Most people with high deductible plans have less in savings than their deductible. A third of Americans with private insurance received a surprise bill during the past few years. One in five Americans has been in medical collections, and half of all collections are medical collections. Clearly, insurance itself is hardly a silver bullet. The voracious tapeworm of secret prices, price gouging, undisclosed conflicts of interest in the health care supply chain and perverse incentives throughout the system is stealing the American Dream from the middle class.
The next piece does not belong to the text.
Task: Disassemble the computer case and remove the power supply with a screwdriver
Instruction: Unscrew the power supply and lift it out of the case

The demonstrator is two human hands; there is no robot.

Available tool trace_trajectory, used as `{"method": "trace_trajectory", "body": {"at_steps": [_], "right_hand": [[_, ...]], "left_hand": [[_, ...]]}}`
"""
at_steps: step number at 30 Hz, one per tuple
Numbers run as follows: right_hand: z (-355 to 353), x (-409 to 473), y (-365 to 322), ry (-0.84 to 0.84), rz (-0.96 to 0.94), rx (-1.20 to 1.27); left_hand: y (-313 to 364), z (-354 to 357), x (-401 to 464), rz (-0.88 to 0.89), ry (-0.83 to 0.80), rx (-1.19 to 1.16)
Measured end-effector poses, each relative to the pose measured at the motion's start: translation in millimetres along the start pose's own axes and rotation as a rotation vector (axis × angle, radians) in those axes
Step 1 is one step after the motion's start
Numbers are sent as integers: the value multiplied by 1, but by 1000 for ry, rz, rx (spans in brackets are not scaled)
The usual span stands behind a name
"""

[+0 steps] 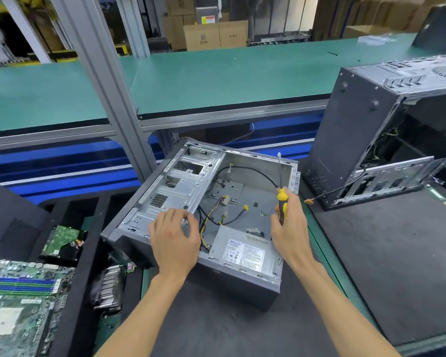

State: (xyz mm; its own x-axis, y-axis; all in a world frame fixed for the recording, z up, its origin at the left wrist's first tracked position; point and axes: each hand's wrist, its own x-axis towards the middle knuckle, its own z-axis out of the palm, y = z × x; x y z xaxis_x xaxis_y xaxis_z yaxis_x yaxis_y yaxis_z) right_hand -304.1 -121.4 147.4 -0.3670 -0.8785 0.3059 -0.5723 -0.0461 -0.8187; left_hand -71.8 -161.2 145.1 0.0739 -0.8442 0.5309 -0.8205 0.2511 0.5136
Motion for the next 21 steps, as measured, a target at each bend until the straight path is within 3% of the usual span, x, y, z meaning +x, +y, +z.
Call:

That a tiny sliver of the population has voluntarily opted out of the broken status quo for a values-based, member-to-member alternative is neither the cause of our crisis nor worthy of such open contempt.

Misconception:
The proposed IRS rule is arbitrary and capricious. 

Reality:
Some critics, in their hostility to providing tax deductibility for religious Americans, have gone so far as to accuse the IRS of being arbitrary and capricious for not considering their criticisms in the proposed regulation. Irony alert: they made this complaint in their comment letter to the IRS, invited by the IRS, for consideration as the agency weighs how and whether to finalize its proposal.